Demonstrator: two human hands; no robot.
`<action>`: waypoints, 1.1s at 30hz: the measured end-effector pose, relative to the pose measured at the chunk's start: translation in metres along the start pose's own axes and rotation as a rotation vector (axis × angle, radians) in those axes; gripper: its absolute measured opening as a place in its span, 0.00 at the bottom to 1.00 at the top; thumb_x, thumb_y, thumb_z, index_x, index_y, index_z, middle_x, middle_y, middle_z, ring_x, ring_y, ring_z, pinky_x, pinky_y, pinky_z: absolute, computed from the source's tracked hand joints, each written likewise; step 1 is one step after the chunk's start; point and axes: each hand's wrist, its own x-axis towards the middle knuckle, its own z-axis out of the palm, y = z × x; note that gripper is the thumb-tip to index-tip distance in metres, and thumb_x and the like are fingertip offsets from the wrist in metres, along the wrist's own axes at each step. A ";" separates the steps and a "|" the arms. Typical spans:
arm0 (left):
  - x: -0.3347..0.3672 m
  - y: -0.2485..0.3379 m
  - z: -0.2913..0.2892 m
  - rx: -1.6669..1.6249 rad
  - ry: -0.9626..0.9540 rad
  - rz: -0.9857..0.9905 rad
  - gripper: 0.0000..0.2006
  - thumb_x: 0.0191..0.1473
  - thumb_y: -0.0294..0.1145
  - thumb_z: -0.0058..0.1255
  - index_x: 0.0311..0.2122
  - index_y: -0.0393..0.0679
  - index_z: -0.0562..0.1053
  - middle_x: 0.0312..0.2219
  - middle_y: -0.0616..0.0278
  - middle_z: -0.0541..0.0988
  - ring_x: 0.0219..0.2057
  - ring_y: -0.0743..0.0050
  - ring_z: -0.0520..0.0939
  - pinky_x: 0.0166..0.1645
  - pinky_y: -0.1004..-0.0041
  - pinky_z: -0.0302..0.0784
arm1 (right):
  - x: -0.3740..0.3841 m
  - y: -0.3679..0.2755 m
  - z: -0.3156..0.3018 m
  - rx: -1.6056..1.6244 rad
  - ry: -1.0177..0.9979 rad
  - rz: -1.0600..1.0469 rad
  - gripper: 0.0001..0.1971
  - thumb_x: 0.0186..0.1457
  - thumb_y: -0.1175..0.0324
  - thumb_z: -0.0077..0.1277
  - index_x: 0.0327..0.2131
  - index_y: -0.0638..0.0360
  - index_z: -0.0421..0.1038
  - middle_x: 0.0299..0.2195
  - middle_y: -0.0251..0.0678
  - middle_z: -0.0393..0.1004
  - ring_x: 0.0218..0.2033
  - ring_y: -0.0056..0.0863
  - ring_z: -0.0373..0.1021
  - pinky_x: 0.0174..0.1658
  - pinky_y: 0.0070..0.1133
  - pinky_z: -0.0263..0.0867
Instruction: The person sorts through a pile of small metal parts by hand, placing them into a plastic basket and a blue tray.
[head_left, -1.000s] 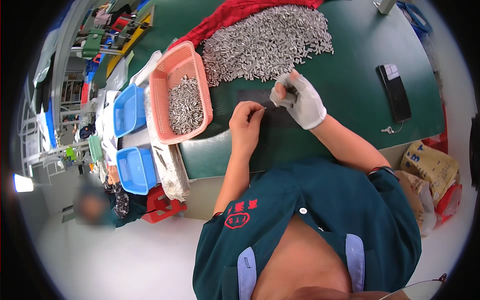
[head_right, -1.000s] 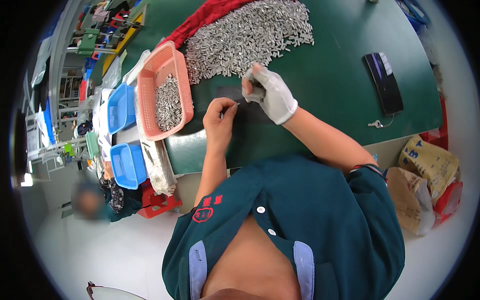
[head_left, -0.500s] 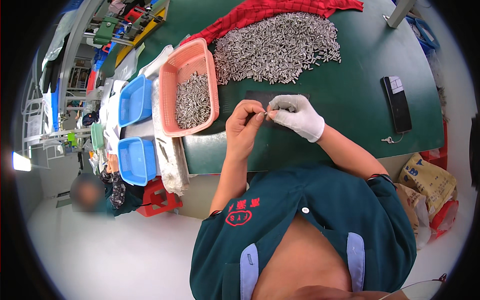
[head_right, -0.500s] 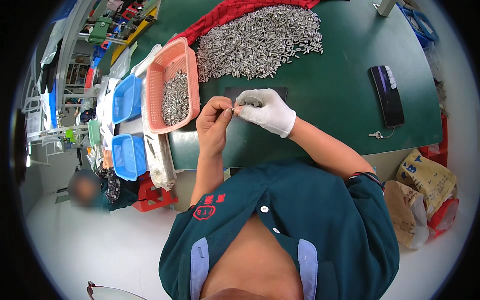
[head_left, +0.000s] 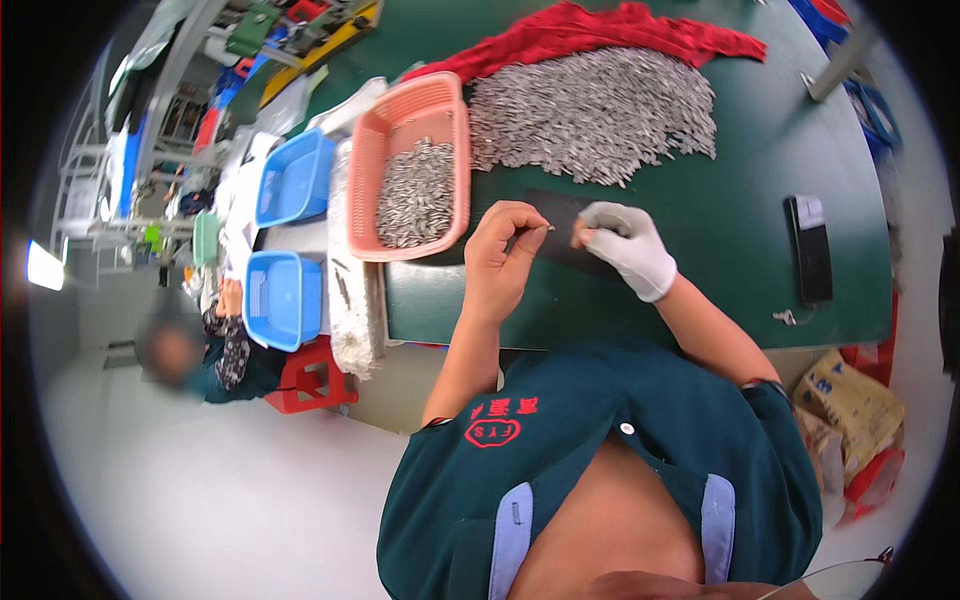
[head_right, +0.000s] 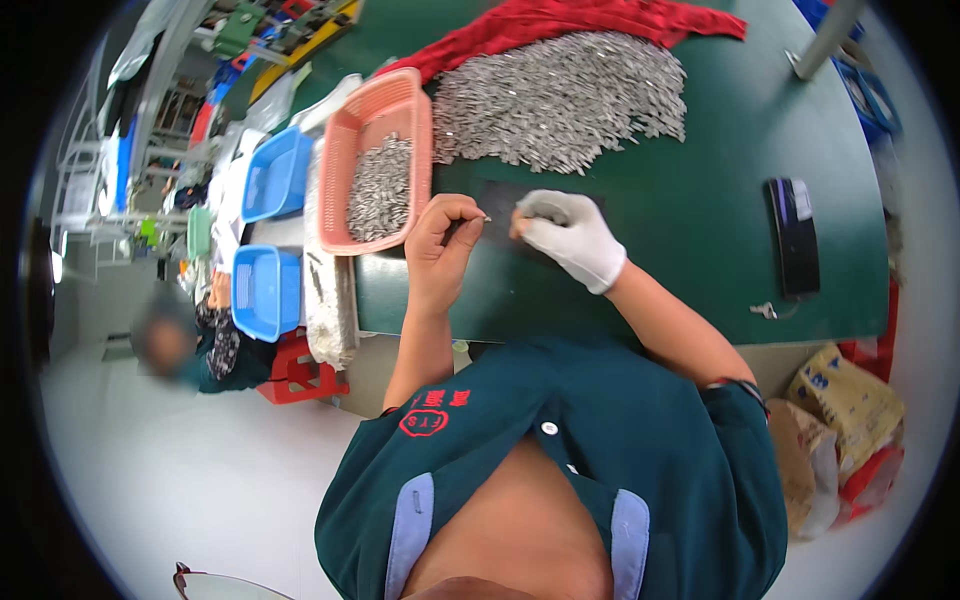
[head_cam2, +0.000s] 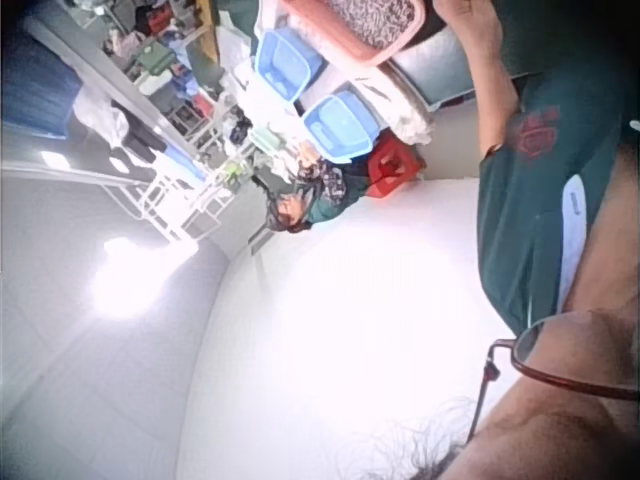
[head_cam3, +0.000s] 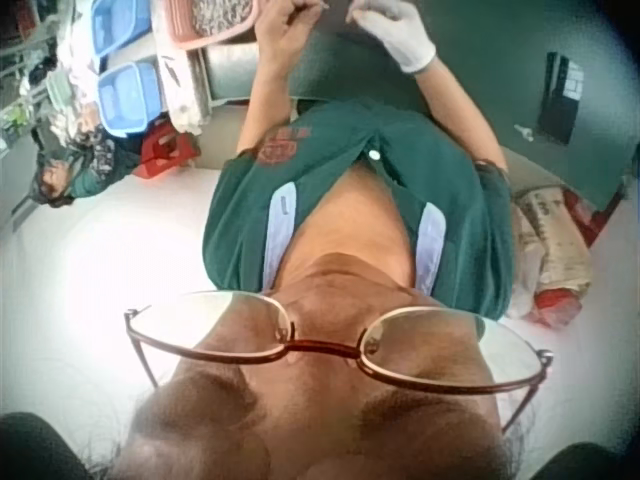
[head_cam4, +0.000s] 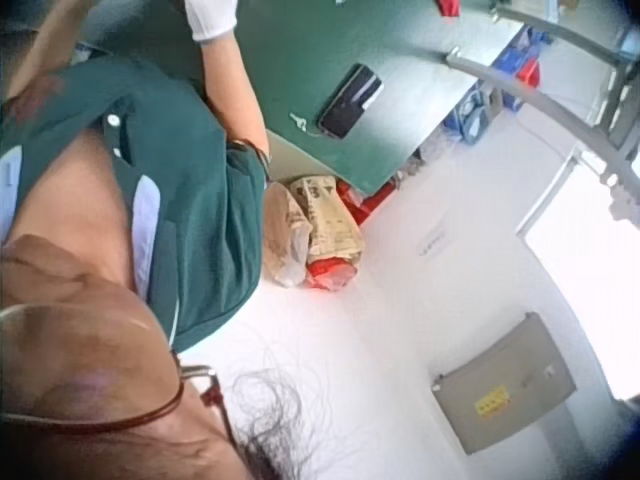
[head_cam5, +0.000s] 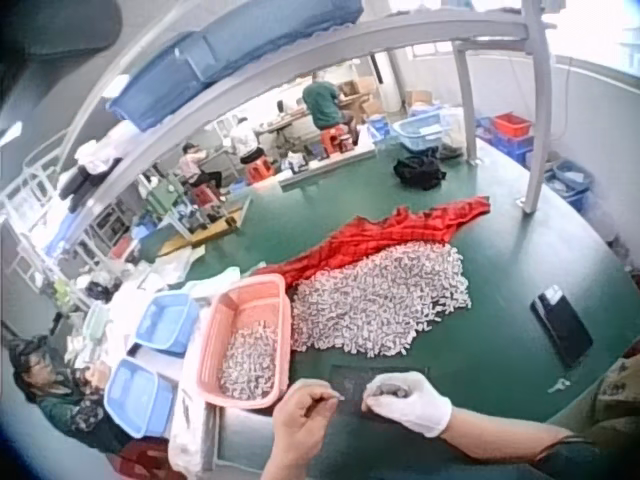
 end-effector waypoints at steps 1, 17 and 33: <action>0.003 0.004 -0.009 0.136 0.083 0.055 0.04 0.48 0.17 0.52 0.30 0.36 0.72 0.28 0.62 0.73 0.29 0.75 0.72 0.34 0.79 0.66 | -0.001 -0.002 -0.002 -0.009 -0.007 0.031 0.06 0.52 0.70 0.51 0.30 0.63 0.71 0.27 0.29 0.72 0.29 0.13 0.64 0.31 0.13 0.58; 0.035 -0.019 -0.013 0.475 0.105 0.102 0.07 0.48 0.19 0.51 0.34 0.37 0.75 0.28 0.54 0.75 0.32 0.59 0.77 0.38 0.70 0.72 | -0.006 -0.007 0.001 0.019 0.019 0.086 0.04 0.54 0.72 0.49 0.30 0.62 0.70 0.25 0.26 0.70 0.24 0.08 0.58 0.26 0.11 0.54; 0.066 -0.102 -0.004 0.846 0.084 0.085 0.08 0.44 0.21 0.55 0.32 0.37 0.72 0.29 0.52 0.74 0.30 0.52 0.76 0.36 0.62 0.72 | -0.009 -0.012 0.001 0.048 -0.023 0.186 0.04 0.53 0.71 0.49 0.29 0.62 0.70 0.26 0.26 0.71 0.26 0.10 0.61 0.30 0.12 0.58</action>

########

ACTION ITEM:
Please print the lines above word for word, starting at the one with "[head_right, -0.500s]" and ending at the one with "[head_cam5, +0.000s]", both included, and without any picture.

OUTPUT:
[head_right, -0.500s] 
[head_left, +0.000s] 
[head_right, +0.000s] 
[head_cam2, +0.000s] 
[head_cam3, +0.000s] 
[head_cam4, +0.000s] 
[head_cam5, +0.000s] 

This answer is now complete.